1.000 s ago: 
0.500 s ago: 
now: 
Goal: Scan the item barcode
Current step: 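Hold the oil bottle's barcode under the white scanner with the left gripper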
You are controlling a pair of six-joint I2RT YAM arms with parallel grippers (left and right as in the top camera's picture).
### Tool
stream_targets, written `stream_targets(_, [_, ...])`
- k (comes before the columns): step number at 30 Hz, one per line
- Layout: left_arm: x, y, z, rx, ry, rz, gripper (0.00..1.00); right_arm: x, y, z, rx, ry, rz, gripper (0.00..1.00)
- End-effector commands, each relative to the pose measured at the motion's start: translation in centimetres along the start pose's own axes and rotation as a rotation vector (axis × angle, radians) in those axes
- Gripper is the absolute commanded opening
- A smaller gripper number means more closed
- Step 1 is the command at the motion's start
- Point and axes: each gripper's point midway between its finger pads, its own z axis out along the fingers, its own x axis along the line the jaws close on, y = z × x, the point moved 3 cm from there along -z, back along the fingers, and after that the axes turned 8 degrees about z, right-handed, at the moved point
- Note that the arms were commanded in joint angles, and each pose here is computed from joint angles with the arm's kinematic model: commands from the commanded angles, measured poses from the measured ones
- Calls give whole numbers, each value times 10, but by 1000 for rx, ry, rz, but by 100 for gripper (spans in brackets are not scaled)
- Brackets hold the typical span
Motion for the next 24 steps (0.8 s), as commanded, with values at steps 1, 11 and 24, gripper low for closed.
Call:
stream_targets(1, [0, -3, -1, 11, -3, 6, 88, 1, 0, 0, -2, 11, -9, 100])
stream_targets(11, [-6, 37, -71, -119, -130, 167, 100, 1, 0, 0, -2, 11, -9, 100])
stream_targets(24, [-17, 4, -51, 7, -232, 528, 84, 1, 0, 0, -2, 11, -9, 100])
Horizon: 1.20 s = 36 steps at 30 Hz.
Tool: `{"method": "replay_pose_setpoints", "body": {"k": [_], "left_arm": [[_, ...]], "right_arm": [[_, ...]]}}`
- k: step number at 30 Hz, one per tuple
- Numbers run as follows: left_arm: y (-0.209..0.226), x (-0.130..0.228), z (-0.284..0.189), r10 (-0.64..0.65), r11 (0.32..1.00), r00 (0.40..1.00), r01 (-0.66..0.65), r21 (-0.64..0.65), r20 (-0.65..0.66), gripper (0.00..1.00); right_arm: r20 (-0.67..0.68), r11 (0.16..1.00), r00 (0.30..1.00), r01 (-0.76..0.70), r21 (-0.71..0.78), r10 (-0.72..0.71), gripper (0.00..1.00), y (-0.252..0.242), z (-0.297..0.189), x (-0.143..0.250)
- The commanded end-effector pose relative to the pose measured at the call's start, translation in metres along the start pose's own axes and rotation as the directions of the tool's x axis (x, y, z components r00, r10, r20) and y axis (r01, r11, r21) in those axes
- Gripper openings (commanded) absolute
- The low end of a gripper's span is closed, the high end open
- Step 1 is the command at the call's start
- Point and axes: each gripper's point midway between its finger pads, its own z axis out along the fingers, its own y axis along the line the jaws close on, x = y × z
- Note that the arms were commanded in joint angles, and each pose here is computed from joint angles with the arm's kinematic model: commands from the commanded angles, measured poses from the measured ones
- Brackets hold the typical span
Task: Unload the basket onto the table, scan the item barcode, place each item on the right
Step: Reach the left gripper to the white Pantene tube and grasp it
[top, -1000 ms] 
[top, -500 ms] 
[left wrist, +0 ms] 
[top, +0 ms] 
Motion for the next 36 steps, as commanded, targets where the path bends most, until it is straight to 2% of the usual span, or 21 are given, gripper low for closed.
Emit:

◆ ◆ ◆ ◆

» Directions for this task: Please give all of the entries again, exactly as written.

» Solution:
1.000 s ago: 
0.500 s ago: 
now: 
Goal: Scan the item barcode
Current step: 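Hold the oil bottle's barcode under the white scanner with the left gripper
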You are controlling a pair of six-joint I2RT YAM arms with parallel grippers (left and right as in the top camera's picture).
### Tool
stream_targets, written `stream_targets(_, [_, ...])`
- k (comes before the columns): step number at 30 Hz, one per line
- Layout: left_arm: x, y, z, rx, ry, rz, gripper (0.00..1.00); right_arm: x, y, z, rx, ry, rz, gripper (0.00..1.00)
- End-effector commands, each relative to the pose measured at the motion's start: translation in centimetres along the start pose's own axes and rotation as a rotation vector (axis × angle, radians) in those axes
- Gripper is the absolute commanded opening
- A smaller gripper number means more closed
- Step 1 is the command at the motion's start
- Point and axes: each gripper's point midway between its finger pads, its own z axis out along the fingers, its own x axis along the line the jaws close on, y = z × x, the point moved 3 cm from there along -z, back along the fingers, and after that the axes turned 8 degrees about z, right-handed, at the moved point
- Note that the arms were commanded in joint angles, and each pose here is computed from joint angles with the arm's kinematic model: commands from the commanded angles, measured poses from the measured ones
- Calls give whole numbers, each value times 10, but by 1000 for rx, ry, rz, but by 100 for gripper (spans in brackets are not scaled)
- Brackets hold the typical span
Motion for the next 24 steps (0.8 s), as commanded, with values at steps 1, 11 and 24, gripper low for closed.
Call:
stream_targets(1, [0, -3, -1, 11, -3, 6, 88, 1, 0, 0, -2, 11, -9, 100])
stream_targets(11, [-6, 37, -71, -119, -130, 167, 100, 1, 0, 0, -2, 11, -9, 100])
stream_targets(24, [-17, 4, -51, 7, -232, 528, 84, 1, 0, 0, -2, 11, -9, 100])
Horizon: 1.20 s = 36 steps at 30 Hz.
Tool: `{"method": "replay_pose_setpoints", "body": {"k": [_], "left_arm": [[_, ...]], "right_arm": [[_, ...]]}}`
- k: step number at 30 Hz, one per tuple
- Numbers run as follows: left_arm: y (-0.209..0.226), x (-0.130..0.228), z (-0.284..0.189), r10 (-0.64..0.65), r11 (0.32..1.00), r00 (0.40..1.00), r01 (-0.66..0.65), r21 (-0.64..0.65), r20 (-0.65..0.66), gripper (0.00..1.00); right_arm: r20 (-0.67..0.68), r11 (0.16..1.00), r00 (0.30..1.00), r01 (-0.76..0.70), r21 (-0.71..0.78), r10 (-0.72..0.71), gripper (0.00..1.00), y (-0.252..0.242), z (-0.297..0.189), x (-0.143..0.250)
- The commanded end-effector pose relative to the pose measured at the call's start, translation in metres along the start pose's own axes and rotation as the directions of the tool's x axis (x, y, z components r00, r10, r20) and y axis (r01, r11, r21) in those axes
- Gripper openings (commanded) absolute
- The low end of a gripper's span is closed, the high end open
- Step 1 is the command at the call's start
- Point and axes: each gripper's point midway between its finger pads, its own z axis out along the fingers, its own y axis along the line the jaws close on, x = y × z
- Note that the arms were commanded in joint angles, and each pose here is computed from joint angles with the arm's kinematic model: commands from the commanded angles, measured poses from the measured ones
- Brackets hold the typical span
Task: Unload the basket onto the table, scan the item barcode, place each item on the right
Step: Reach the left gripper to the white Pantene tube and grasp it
[top, -1000 ms] 
[top, -500 ms] 
[left wrist, +0 ms] 
[top, +0 ms] 
Motion for the next 36 steps, as commanded, targets where the path bends most, until it is straight to 2% of the usual span, or 21 are given, gripper low for closed.
Emit:

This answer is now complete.